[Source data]
== Segment start ==
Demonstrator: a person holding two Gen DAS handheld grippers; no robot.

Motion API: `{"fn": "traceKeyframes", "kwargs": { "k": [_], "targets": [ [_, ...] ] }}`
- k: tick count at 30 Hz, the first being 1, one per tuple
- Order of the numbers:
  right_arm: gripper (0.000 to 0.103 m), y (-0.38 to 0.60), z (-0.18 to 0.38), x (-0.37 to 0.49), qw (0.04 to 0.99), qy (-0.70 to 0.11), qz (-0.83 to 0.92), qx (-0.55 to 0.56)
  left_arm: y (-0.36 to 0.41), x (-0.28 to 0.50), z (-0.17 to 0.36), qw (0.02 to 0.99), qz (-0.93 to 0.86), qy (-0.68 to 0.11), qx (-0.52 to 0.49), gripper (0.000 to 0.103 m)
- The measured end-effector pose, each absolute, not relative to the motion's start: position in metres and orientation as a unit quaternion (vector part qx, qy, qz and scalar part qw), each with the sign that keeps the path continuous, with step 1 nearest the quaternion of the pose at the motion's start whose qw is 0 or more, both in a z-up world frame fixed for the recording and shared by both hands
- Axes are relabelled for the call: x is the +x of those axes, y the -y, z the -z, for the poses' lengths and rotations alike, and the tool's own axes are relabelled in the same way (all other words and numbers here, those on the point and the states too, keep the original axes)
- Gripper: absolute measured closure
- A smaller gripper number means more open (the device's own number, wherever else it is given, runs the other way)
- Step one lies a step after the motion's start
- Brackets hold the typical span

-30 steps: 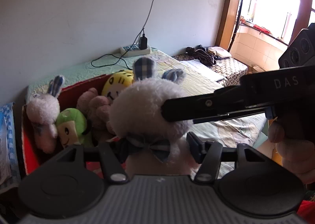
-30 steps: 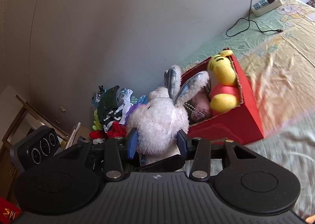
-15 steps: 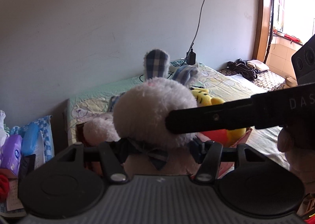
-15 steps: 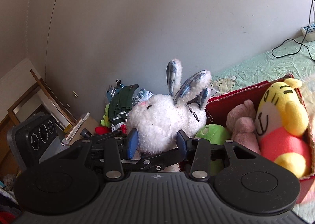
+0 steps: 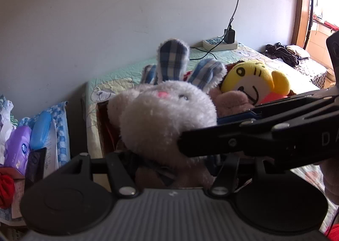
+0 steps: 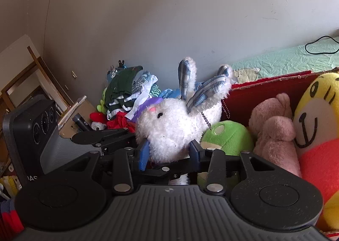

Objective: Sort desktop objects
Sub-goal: 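Lower the second bunny into the red box beside the first bunny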

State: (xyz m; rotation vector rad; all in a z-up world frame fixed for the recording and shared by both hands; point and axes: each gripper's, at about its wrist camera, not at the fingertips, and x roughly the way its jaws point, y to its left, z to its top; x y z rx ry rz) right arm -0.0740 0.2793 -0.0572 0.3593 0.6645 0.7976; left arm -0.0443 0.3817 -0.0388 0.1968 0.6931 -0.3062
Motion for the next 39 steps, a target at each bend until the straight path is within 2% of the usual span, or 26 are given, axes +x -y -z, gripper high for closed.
{"fn": "traceKeyframes", "kwargs": {
  "k": [6,10,16,21,23,27,32,39],
  "targets": [
    [0.059,-0.282,0.058,-0.075,0.844,-0.342,-0.384,0.148,-0.380,-0.048,0.049,0.918,0.153,-0.350,0.107,0.035],
    [0.053,-0.278,0.060,-0.077,0.840,-0.355,-0.379,0.156,-0.387,-0.048,0.048,0.919,0.150,-0.355,0.083,0.032],
    [0.053,-0.262,0.056,-0.083,0.847,-0.343,-0.362,0.182,-0.394,-0.060,0.035,0.930,0.141,-0.335,0.064,0.023],
    [0.054,-0.248,0.056,-0.074,0.841,-0.342,-0.344,0.238,-0.395,-0.065,0.025,0.932,0.155,-0.326,0.037,0.023],
    [0.061,-0.251,0.058,-0.069,0.842,-0.351,-0.334,0.237,-0.392,-0.061,0.025,0.932,0.157,-0.326,0.032,0.023],
    [0.067,-0.254,0.060,-0.065,0.834,-0.358,-0.339,0.248,-0.393,-0.053,0.031,0.930,0.145,-0.335,0.026,0.021],
    [0.068,-0.280,0.059,-0.065,0.841,-0.372,-0.348,0.184,-0.400,-0.053,0.037,0.929,0.135,-0.344,0.020,0.021],
    [0.064,-0.273,0.057,-0.061,0.840,-0.368,-0.349,0.193,-0.397,-0.052,0.037,0.931,0.125,-0.342,0.029,0.021]
  ]
}}
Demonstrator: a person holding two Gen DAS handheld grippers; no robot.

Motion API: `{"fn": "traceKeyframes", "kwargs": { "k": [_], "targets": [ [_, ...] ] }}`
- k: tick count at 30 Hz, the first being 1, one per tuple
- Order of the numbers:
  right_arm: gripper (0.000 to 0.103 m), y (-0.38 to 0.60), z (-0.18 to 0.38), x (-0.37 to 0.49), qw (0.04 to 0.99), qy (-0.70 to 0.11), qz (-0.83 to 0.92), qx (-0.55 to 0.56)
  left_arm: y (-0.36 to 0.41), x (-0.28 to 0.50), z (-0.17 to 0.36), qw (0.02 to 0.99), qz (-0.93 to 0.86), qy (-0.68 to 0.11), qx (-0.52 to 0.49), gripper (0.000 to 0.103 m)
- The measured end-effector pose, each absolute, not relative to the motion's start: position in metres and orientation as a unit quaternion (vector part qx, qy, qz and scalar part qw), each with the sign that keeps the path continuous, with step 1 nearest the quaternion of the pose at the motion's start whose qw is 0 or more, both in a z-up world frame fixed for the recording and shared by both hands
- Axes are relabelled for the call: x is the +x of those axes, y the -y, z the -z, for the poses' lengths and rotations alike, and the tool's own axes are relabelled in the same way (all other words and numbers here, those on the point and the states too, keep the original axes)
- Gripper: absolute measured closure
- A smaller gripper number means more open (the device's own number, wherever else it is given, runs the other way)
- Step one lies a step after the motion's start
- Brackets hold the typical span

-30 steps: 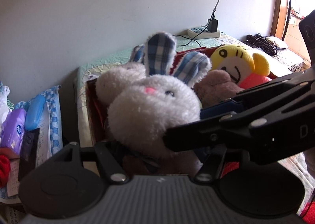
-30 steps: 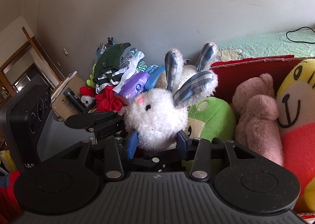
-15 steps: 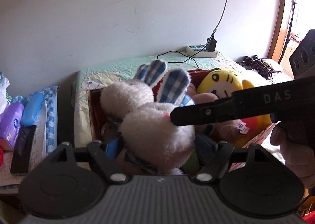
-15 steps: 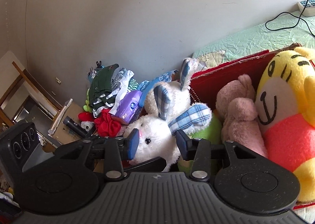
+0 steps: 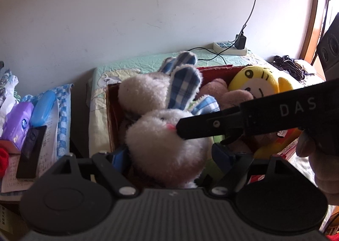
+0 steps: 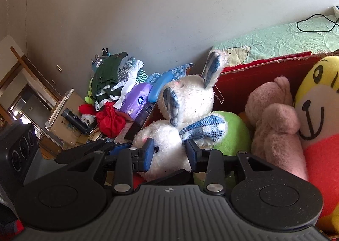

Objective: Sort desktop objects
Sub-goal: 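Lower the second bunny into the red box beside the first bunny, then open the right tool and release the bunny into the box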

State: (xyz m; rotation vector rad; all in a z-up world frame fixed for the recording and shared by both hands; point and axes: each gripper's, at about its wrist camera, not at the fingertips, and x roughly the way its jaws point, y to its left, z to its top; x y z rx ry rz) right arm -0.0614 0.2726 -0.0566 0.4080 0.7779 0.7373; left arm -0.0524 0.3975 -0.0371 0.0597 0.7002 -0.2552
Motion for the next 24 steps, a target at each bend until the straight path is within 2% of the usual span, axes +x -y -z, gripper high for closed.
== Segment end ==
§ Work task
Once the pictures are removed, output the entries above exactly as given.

§ Solution to the problem
Demonstrator: a person holding two Gen DAS handheld grippers; no robot.

Motion API: `{"fn": "traceKeyframes", "kwargs": { "k": [_], "targets": [ [_, ...] ] }}`
- k: tick count at 30 Hz, the first being 1, one per tuple
- Order of the numbers:
  right_arm: gripper (0.000 to 0.103 m), y (-0.38 to 0.60), z (-0.18 to 0.38), x (-0.37 to 0.49), qw (0.04 to 0.99), qy (-0.70 to 0.11), qz (-0.83 to 0.92), qx (-0.55 to 0.56)
  left_arm: y (-0.36 to 0.41), x (-0.28 to 0.50), z (-0.17 to 0.36), qw (0.02 to 0.99), qz (-0.93 to 0.86), qy (-0.68 to 0.11), qx (-0.52 to 0.49), gripper (0.000 to 0.103 m)
- The measured end-effector pose, each absolute, not relative to the motion's start: position in metres and orientation as a unit quaternion (vector part qx, qy, qz and scalar part qw), each with the sign that keeps the path continuous, with step 1 nearest the quaternion of the pose at the motion's start whose qw is 0 or more, both in a z-up world frame fixed for the recording and shared by both hands
- Axes are relabelled for the call: x is the +x of those axes, y the -y, z the -z, for the poses' lengths and rotations alike, and the tool's own axes are relabelled in the same way (all other words and numbers here, those on the point and the states too, keep the original axes)
- Gripper: absolute measured closure
- A smaller gripper number means more open (the device's own number, wherever else it is given, runs the other way)
- Step one lies a step after the motion's start
- Brackets hold the typical span

-30 steps: 
-30 steps: 
-15 steps: 
-15 steps: 
+0 steps: 
+0 steps: 

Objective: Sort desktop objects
Sub-goal: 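Lower the second bunny into the red box beside the first bunny
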
State: (xyz m; rotation vector rad; all in a z-up world frame fixed for the recording and shared by both hands; point and axes: each gripper's, at about its wrist camera, not at the fingertips, and x roughly the way its jaws point, y to its left, z to its top; x y z rx ry rz) right arm -0.0740 0.2793 -0.0572 0.3593 0.6645 0.7976; left arm -0.0443 0.3817 -0.0388 0.1968 0.6931 -0.3062
Motion for the next 39 steps, a target at each bend until the straight path is within 2% of the usual span, or 26 are given, axes +x -y -z, gripper high for closed.
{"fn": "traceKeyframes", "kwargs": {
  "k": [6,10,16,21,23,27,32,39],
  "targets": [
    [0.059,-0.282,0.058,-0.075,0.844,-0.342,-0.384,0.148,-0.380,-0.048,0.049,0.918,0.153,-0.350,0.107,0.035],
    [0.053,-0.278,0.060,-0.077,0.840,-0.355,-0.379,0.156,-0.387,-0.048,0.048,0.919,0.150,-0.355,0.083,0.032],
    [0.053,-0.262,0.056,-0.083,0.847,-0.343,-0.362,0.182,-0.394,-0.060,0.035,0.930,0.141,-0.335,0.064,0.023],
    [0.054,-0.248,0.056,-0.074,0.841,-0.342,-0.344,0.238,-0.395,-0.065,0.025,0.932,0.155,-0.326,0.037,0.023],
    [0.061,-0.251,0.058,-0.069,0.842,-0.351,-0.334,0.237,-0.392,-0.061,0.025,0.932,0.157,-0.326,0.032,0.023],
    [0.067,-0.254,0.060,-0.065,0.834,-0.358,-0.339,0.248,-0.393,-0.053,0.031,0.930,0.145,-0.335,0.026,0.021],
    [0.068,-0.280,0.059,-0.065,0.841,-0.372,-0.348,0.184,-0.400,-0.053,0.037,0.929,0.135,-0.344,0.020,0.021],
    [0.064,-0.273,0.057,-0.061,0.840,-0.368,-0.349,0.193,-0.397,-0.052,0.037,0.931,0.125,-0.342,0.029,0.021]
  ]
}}
Demonstrator: a person holding two Gen DAS handheld grippers; no robot.

Motion API: `{"fn": "traceKeyframes", "kwargs": { "k": [_], "targets": [ [_, ...] ] }}`
- k: tick count at 30 Hz, the first being 1, one per tuple
- Order of the numbers:
  right_arm: gripper (0.000 to 0.103 m), y (-0.38 to 0.60), z (-0.18 to 0.38), x (-0.37 to 0.49), qw (0.04 to 0.99), qy (-0.70 to 0.11), qz (-0.83 to 0.92), qx (-0.55 to 0.56)
  left_arm: y (-0.36 to 0.41), x (-0.28 to 0.50), z (-0.17 to 0.36), qw (0.02 to 0.99), qz (-0.93 to 0.86), qy (-0.68 to 0.11), qx (-0.52 to 0.49), gripper (0.000 to 0.103 m)
- The measured end-effector pose, each absolute, not relative to the motion's start: position in metres and orientation as a unit quaternion (vector part qx, qy, qz and scalar part qw), each with the sign that keeps the path continuous, with step 1 nearest the quaternion of the pose at the motion's start whose qw is 0 or more, both in a z-up world frame fixed for the recording and shared by both hands
- Axes are relabelled for the call: x is the +x of those axes, y the -y, z the -z, for the poses' lengths and rotations alike, and the tool's own axes are relabelled in the same way (all other words and numbers here, those on the point and the states too, keep the original axes)
- Gripper: absolute measured closure
- A smaller gripper number means more open (the device's own number, wherever else it is given, runs the other way)
- Step one lies a step after the motion's start
- Brackets hold the typical span

-30 steps: 
-30 steps: 
-15 steps: 
-15 steps: 
+0 steps: 
+0 steps: 

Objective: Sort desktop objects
Sub-goal: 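Lower the second bunny into the red box beside the first bunny, then open the right tool and release the bunny into the box
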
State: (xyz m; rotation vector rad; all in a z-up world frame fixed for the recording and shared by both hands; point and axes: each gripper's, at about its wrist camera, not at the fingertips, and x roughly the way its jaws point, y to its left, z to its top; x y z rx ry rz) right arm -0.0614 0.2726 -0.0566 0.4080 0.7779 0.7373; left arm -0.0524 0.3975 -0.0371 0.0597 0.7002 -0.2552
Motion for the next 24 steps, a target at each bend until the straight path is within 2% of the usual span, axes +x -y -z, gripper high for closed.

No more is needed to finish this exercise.